Nevertheless activity has picked up with the escalation of player salaries. Teams that have players with expensive long-term contracts but that are not contenders often look to shed the contracts in deadline trades. Teams that have players who can be free agents after the season and are not contenders seek to trade them to get something for them rather than wait for the draft picks they will get as compensation when they sign with other teams.
When teams trade top-flight players, they seek the best minor league prospects they can get from teams interested in their players. In most instances, though, even the best prospects are never heard from.
On the other hand, probably the most memorable prospect acquired in a deadline deal, though the trade was actually made 12 days after the deadline (with waivers) was the prospect Atlanta received from Detroit for Doyle Alexander in 1987.
He was a young minor leaguer named John Smoltz, who went on to have a Hall of Fame career. Alexander, however, helped pitch the Tigers into the playoffs with a 9-0 record in 11 starts. A game and a half in second place when they acquired Alexander, the Tigers won the division title by two games.
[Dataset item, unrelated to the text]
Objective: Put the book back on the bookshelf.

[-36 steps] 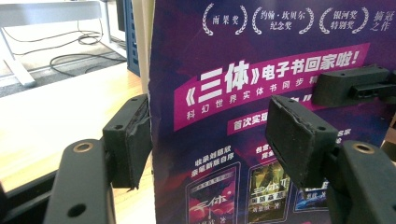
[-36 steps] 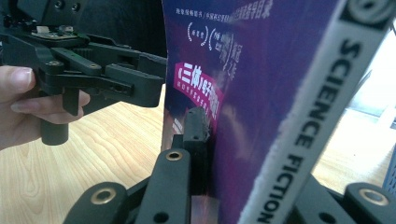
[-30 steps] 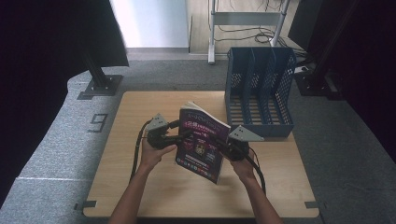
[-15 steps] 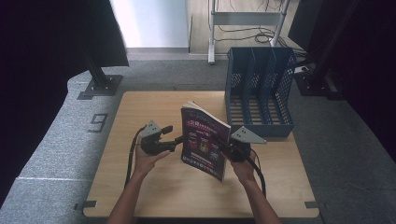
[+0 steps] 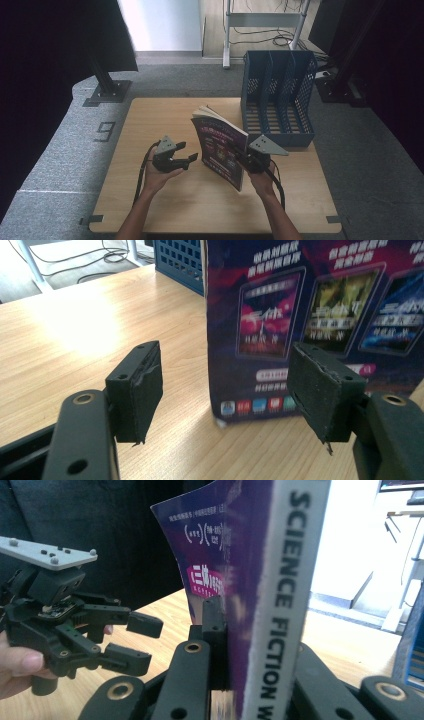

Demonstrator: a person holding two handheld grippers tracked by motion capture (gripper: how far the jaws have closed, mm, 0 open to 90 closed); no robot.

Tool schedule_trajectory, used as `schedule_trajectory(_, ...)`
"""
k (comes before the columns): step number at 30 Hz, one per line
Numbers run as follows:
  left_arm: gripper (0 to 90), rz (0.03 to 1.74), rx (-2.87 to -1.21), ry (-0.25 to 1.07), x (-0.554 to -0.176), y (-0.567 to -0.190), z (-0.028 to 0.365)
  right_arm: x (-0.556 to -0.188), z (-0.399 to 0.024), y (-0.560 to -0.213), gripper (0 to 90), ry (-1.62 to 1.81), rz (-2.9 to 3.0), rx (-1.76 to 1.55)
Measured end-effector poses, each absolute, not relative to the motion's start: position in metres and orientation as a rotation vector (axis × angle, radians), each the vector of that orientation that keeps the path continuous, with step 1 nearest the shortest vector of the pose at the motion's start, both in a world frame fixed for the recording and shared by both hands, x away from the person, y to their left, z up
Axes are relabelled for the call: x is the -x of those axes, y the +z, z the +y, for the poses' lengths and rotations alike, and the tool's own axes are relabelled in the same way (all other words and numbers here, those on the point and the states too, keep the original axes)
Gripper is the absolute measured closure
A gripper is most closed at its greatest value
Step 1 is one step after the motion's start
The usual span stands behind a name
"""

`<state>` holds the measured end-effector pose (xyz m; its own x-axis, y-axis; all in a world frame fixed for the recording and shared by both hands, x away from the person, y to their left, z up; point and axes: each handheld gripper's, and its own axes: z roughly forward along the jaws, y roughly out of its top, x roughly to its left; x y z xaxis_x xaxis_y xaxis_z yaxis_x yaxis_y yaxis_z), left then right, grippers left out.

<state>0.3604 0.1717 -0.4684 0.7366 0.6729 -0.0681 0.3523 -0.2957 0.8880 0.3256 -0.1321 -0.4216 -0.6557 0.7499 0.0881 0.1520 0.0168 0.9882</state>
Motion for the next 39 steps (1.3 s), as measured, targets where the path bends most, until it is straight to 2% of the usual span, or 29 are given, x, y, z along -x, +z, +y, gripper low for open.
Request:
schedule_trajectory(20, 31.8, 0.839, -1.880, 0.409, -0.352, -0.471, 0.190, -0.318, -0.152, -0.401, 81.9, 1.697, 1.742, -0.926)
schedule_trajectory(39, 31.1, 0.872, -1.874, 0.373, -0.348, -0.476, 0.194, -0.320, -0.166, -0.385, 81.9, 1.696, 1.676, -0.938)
More recently, in July 2006, Texas traded with Milwaukee for slugging outfielder Carlos Lee and gave up their closer, Francisco Cordero. The Brewers threw in a 26-year-old outfielder who had played eight and a half seasons in the minors and only eight games in the majors. Today Nelson Cruz is the Rangers’ right fielder who has hit 79 home runs in the last three seasons.
At that same time Seattle obtained first baseman Ben Broussard from Cleveland for a player who in two brief appearances with the Mariners batted .069. In becoming the Indians’ right fielder Shin-Soo Choo has been a .300 hitter the past three seasons.
But there was also a disaster- in- waiting at that season’s deadline. The New York Mets acquired reliever Roberto Hernandez from Pittsburgh to replace the injured Duaner Sanchez and also took a young developing pitcher, Oliver Perez. The Mets released the enigmatic Perez earlier this year, owing him $12 million for the season.
On deadline day in 2007 the Braves obtained slugging first baseman Mark Teixeira and Boston traded for the once-dominating closer, Eric Gagne. Among the five players the Braves gave the Rangers were Elvis Andrus, who has been their shortstop for three years, and Neftali Feliz, who as their closer has 61 saves the past two seasons.
Gagne turned into a disaster for the Red Sox, but David Murphy, one of three players the Rangers received for Gagne, has become a useful member of the team’s lineup.
Obviously, time needs to pass before the trades can be judged. Prospects don’t blossom overnight. But follow these names of minor leaguers who were traded last week for more established players and see what (and who) develops:
RHP Alex White, RHP Joseph Gardner, INF/OF Matt McBride (Ubaldo Jimenez); OF Thomas Neal (Orlando Cabrera), 1B Aaron Baker (Derrek Lee), INF Zachary Walters (Jason Marquis), RHP Zack Wheeler (Carlos Beltran), 1B Jonathan Singleton, RHP Jarred Cosart, RHP Josh Zeid (Hunter Pence).